§ **SUPPLIED DATA**
____
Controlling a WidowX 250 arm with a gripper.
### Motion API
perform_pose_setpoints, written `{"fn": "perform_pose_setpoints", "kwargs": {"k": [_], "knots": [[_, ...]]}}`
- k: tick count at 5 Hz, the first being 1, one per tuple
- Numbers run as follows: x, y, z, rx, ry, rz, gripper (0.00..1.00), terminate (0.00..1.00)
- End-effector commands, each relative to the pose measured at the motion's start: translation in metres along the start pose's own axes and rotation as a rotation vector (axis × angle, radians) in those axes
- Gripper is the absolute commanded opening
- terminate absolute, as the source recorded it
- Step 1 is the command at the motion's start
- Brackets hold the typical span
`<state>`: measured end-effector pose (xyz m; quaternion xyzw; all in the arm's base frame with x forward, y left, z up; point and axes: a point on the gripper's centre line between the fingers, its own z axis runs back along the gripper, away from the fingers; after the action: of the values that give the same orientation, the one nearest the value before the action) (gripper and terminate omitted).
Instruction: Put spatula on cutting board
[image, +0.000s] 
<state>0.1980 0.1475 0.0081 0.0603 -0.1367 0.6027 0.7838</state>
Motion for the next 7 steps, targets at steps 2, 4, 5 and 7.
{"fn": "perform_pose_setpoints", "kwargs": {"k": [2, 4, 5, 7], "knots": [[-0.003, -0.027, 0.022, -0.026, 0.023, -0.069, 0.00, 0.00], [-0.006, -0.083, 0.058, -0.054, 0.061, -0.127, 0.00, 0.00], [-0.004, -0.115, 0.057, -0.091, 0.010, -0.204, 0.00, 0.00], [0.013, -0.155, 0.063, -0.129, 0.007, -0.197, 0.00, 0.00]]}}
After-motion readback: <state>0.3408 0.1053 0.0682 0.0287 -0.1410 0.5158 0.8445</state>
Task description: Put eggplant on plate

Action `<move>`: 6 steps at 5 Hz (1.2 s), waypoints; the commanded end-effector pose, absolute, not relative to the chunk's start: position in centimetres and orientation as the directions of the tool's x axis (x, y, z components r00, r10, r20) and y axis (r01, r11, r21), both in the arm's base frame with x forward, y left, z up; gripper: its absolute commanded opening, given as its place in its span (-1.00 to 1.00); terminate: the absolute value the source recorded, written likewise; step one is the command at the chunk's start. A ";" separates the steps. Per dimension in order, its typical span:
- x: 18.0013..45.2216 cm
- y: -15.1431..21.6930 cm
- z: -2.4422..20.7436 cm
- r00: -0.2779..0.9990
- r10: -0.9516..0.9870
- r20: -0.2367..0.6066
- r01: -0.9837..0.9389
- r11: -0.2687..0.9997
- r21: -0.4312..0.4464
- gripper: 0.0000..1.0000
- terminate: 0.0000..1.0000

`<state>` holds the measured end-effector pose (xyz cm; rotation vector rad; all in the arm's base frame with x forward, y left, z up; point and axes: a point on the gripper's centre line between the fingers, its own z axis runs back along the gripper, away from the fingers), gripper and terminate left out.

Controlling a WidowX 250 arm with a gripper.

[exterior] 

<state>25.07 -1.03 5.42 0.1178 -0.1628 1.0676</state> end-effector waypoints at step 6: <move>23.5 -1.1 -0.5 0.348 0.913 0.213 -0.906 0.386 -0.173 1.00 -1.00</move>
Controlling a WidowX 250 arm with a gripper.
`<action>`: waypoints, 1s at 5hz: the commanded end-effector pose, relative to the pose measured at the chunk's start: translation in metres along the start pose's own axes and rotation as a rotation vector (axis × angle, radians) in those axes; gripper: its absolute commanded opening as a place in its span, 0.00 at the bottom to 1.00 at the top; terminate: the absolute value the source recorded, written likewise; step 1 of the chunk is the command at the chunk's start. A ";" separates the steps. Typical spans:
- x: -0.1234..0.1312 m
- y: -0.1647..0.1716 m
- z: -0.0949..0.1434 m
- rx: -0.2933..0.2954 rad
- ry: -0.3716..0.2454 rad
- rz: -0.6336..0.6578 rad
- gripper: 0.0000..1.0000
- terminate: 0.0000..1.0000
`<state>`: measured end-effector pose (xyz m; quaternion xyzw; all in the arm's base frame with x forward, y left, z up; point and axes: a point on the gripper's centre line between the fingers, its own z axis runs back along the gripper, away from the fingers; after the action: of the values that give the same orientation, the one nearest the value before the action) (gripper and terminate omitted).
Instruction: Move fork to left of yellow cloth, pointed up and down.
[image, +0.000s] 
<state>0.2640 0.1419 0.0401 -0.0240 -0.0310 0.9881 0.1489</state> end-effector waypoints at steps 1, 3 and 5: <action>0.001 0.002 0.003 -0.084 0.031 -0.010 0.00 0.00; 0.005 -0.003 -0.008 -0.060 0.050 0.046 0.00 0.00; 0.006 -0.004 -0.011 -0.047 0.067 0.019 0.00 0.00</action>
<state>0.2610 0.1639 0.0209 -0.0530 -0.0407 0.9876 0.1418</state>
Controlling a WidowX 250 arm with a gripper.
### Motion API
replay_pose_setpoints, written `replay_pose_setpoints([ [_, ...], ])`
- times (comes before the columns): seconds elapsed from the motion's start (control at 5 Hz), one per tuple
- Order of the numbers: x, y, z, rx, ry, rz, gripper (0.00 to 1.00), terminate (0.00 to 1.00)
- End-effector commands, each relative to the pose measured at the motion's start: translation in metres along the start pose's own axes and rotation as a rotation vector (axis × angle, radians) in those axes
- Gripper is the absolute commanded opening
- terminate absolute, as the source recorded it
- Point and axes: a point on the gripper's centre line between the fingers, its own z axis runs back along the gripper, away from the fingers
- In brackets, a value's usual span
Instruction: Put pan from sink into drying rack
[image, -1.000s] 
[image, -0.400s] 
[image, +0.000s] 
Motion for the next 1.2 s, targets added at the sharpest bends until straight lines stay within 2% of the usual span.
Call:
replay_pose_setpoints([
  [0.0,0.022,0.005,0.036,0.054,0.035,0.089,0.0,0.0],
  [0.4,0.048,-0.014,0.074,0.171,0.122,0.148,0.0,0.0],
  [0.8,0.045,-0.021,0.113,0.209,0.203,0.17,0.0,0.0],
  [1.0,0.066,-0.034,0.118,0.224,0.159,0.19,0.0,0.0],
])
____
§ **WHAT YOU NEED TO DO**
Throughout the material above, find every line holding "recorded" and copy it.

§ **ANSWER BOX**
- terminate absolute, as the source recorded it
Action `<move>`: 6 steps at 5 Hz (1.2 s), waypoints; the commanded end-effector pose, absolute, not relative to the chunk's start: position in centimetres and orientation as the directions of the tool's x axis (x, y, z components r00, r10, r20) and y axis (r01, r11, r21), both in the arm's base frame with x forward, y left, z up; gripper: its absolute commanded opening, given as its place in its span (-1.00 to 1.00); terminate: the absolute value the source recorded, written likewise; step one is the command at the chunk's start. A ";" separates the steps. Per dimension in order, its typical span:
`<action>`: waypoints, 1s at 5hz: the commanded end-effector pose, relative to the pose measured at the chunk's start: translation in metres along the start pose's own axes and rotation as a rotation vector (axis × angle, radians) in those axes; gripper: its absolute commanded opening as a place in its span, 0.00 at the bottom to 1.00 at the top; terminate: the absolute value the source recorded, written likewise; step 1 of the chunk is the command at the chunk's start. A ";" separates the steps. Typical spans:
- terminate absolute, as the source recorded it

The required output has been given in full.